§ **YOUR TASK**
Leaving out every line that comes before the one containing "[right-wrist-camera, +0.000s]", output the rest of the records exactly, the final line included.

(Recorded data)
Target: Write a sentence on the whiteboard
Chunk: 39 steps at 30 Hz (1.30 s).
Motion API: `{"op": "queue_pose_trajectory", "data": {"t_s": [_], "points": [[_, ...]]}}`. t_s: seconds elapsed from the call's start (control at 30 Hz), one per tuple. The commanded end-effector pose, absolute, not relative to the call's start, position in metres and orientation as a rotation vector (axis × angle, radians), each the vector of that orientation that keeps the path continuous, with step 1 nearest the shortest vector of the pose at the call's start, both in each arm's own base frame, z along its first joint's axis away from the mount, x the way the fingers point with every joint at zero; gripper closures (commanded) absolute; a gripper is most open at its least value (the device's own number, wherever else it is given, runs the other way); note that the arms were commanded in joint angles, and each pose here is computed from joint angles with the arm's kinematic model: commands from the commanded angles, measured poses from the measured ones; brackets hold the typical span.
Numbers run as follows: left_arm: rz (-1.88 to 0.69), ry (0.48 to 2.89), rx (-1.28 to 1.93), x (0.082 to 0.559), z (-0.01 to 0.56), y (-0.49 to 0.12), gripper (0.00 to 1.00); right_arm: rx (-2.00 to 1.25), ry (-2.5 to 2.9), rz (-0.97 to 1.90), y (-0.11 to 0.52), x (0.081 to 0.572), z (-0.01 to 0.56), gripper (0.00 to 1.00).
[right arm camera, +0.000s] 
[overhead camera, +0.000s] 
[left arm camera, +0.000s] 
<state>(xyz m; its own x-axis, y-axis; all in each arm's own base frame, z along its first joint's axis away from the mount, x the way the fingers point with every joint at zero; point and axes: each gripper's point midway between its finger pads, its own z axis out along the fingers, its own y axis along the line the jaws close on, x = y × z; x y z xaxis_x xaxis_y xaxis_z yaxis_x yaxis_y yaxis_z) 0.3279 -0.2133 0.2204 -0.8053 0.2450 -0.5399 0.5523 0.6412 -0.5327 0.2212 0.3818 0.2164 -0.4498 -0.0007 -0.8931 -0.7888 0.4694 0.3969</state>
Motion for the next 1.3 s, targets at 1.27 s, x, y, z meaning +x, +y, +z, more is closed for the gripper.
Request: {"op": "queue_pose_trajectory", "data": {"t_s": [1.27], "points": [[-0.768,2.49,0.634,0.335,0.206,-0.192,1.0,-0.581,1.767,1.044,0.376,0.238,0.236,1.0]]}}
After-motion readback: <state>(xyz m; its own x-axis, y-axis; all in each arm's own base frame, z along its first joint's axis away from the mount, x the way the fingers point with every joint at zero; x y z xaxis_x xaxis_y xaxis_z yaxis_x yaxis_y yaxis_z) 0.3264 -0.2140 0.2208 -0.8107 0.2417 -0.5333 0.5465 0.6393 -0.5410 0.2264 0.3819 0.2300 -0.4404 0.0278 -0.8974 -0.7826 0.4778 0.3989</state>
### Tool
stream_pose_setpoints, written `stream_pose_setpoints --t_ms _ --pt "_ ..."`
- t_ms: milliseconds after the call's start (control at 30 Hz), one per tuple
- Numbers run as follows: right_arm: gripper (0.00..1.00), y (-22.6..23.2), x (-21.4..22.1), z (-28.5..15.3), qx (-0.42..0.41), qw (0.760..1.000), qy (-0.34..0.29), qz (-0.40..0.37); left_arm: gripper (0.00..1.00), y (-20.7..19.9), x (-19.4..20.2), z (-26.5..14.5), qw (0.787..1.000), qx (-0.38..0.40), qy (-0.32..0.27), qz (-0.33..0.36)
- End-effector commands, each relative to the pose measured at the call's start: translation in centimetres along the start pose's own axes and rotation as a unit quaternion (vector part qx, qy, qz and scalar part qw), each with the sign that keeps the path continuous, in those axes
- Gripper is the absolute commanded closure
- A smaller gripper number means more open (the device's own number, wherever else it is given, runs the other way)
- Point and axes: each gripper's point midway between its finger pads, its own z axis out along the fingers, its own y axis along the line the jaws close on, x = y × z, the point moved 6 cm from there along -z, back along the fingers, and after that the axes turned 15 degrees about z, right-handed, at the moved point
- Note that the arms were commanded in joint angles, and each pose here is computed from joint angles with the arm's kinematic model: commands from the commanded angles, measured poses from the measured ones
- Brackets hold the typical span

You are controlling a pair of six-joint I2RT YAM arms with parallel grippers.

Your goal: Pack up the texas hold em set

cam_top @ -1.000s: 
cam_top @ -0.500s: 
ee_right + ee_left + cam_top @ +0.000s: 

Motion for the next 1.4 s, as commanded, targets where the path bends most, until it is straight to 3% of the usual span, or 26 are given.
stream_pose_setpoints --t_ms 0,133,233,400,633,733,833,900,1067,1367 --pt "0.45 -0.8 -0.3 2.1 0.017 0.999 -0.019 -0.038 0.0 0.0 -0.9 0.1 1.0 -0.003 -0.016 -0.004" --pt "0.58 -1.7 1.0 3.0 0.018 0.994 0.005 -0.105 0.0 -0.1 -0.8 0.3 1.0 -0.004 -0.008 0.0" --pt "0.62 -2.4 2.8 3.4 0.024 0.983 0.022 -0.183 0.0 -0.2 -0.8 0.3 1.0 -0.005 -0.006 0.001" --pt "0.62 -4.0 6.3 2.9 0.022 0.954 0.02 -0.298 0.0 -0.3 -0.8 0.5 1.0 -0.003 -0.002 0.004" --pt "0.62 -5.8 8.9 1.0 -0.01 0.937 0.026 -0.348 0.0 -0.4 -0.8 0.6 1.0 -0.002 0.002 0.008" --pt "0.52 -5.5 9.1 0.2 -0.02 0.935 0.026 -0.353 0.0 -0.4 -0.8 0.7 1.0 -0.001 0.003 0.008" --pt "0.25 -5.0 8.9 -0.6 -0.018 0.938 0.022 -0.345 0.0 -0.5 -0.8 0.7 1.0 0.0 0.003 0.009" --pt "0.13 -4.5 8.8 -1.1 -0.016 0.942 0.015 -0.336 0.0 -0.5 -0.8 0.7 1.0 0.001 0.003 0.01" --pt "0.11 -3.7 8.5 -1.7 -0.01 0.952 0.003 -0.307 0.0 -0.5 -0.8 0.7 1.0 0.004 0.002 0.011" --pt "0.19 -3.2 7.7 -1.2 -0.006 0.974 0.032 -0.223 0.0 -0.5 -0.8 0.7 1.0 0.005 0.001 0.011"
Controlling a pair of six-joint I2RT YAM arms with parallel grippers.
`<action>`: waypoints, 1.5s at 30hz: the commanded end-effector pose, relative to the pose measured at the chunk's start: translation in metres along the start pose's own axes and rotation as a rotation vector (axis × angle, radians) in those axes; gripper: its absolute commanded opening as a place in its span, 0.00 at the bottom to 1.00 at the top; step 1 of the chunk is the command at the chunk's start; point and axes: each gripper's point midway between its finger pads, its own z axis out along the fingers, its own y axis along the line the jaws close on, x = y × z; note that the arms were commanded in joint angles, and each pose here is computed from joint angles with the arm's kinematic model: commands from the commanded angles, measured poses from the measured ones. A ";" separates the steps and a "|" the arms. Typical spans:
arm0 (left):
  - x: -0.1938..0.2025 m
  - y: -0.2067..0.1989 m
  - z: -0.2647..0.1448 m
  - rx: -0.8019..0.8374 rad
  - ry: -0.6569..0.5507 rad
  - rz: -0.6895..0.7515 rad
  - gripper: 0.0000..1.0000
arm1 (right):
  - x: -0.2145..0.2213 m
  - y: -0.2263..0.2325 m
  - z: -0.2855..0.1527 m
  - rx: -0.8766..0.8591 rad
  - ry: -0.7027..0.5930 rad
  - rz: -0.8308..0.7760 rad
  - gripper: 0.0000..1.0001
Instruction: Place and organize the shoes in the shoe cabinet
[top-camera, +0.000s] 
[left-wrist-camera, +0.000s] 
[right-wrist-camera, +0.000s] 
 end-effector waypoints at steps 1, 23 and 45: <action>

§ **PROBLEM SOLUTION**
[right-wrist-camera, +0.000s] 
 end-effector waypoints at steps 1, 23 and 45: <action>

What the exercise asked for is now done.